→ **How to complete this task**
Return the lines below that carry the word "case".
== Segment start ==
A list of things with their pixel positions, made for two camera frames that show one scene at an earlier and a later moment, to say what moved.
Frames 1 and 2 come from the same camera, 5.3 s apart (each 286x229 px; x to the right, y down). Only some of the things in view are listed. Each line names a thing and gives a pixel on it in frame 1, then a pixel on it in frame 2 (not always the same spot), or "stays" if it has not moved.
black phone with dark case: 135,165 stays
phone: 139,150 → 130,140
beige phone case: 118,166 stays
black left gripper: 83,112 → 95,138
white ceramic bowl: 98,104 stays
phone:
== Segment end ==
→ **Reply**
black phone with dark case: 135,165 stays
beige phone case: 118,166 stays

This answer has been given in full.